Obtain MemorySegment from MemoryAddress for a given MemoryLayout

Tue Jan 5 08:30:20 UTC 2021

On 04/01/2021 22:12, Sebastian Stenzel wrote:
>> On 4. Jan 2021, at 11:46, Jorn Vernee <jorn.vernee at oracle.com> wrote:
>>
>> Hi,
>>
>> On 28/12/2020 19:15, Sebastian Stenzel wrote:
>>> During my latest experiments with Panama, I have to deal a lot with MemoryAddresses pointing to structs, that I need to access from Java:
>>>
>>> Let's say I have demo.h declaring my_struct:
>>>
>>> ```
>>> struct my_struct {
>>>    int foo;
>>> };
>>>
>>> ```
>>>
>>> If I run jextract on demo.h, it'll generate code that allows me to get "foo" from a segment, but not from an address:
>>>
>>> ```
>>> int getFooFromMyStruct(MemoryAddress addr) {
>>>      var segment = demo_h.my_struct.ofAddressRestricted(addr); // is there a better way, if I know the layout for sure?
>>>      return demo_h.my_struct.foo$get(segment); // segment required here
>>> }
>>> ```
>>>
>>> Now I'm wondering, if there is any safe (read: not restricted) way to obtain a MemorySegment for a given layout and address?
>> No, there is no non-restricted variant for turning a MemoryAddress into a MemorySegment.
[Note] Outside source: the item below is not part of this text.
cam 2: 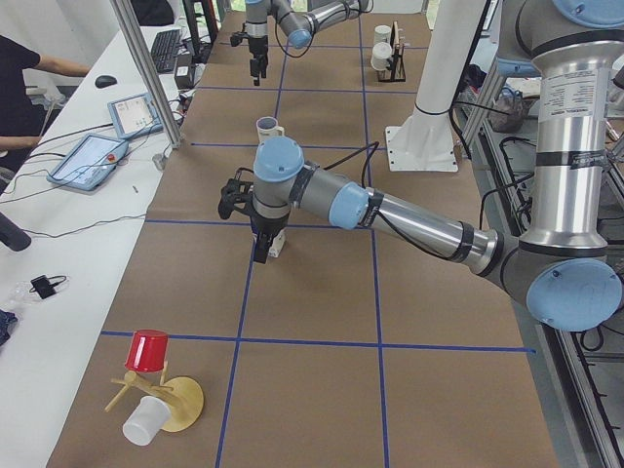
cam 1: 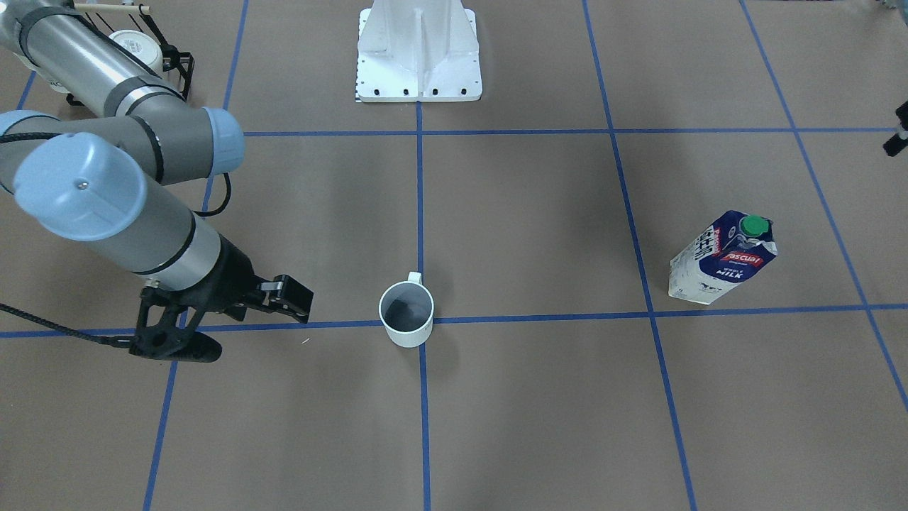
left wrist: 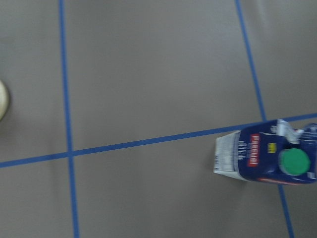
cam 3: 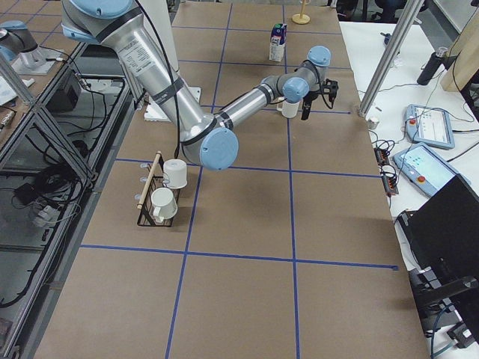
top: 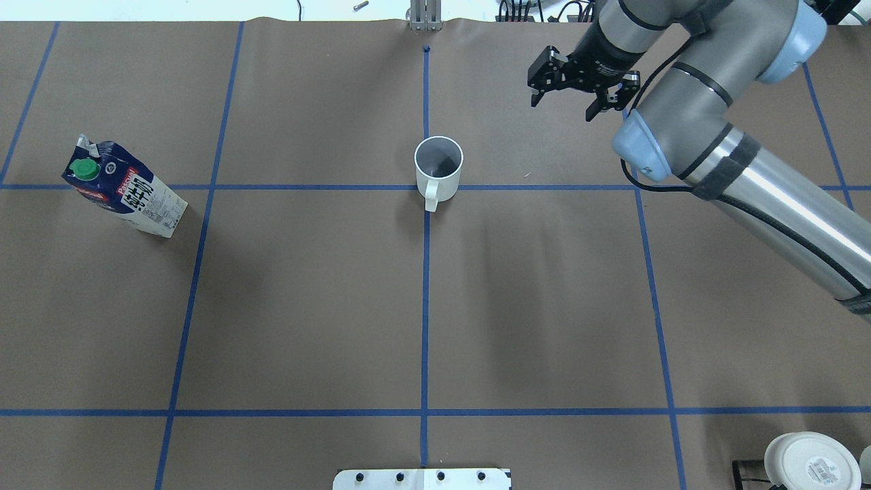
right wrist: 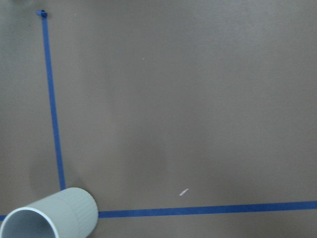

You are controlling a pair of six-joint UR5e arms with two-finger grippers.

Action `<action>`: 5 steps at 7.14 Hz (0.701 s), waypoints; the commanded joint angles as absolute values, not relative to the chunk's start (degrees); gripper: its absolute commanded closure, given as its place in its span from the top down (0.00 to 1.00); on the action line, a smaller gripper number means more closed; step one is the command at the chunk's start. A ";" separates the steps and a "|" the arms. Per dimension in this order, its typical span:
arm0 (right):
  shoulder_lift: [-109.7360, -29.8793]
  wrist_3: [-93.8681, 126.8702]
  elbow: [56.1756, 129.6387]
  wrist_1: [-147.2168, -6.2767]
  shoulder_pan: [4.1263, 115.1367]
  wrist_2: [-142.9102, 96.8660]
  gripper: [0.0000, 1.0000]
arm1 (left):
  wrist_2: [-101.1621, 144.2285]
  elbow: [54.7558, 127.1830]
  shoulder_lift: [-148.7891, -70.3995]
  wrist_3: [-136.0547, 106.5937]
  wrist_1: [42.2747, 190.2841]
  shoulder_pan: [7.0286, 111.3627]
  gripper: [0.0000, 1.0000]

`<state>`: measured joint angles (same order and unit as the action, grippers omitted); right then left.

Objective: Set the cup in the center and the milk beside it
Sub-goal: 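Raise the right gripper off the mug while the left gripper reaches for the milk carton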

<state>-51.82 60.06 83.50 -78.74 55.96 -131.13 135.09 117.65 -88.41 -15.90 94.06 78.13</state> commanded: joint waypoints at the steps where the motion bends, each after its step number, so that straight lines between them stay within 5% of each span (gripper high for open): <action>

The latter is directly dereferencable from Java (hence that being the required type for the getter), while the former is not. The conversion from a MemoryAddress to a MemorySegment needs to essentially attach a size to a pointer to define a region of dereferencable memory, but there is no way to mechanically check that the size being attached is actually correct. So, dereferencing the resulting MemorySegment can still result in crashes and/or silent memory corruption, and hence it is restricted functionality.
>>
>> Jorn
>>
> I understand that it is impossible to cast a "point" to a "region" without any additional information, thus considering this a "dangerous" operation seems reasonable.
>
> However, in case of jextract'ed code _any_ non-primitve parameter will essentially become a MemoryAddress, despite jextract knowing the exact type in many cases. Of course it is still black magic to create a segment from a `void *pointer`, but jextract knows the exact MemoryLayout of a `my_struct *pointer`.
>
> (Technically it might be possible for the native library to ignore type information and pass any address at runtime, but I'd consider this an upstream bug and nothing an API consumer in a strongly-typed environment should carry the can for. In other words: In this case, a crash seems legitimate, as it would have happened in any other language as well.)
>
> Long story short: Since jextract will give us MemoryAddresses (despite knowing the memory layout) almost all of the times (except for primitives), but at the same time generates code requires a segment (as you explained above), basically all projects that make use of this generated code will require `-Dforeign.restricted=permit`. Therefore I'm asking if jextract could give us some "safe" way to deal with addresses with a known layout. Maybe there could be some internal API only accessible from extracted code that doesn't require restricted operations?
>
> I understand that this might not be that easy and might even affect the design of JEP 370/383 significantly.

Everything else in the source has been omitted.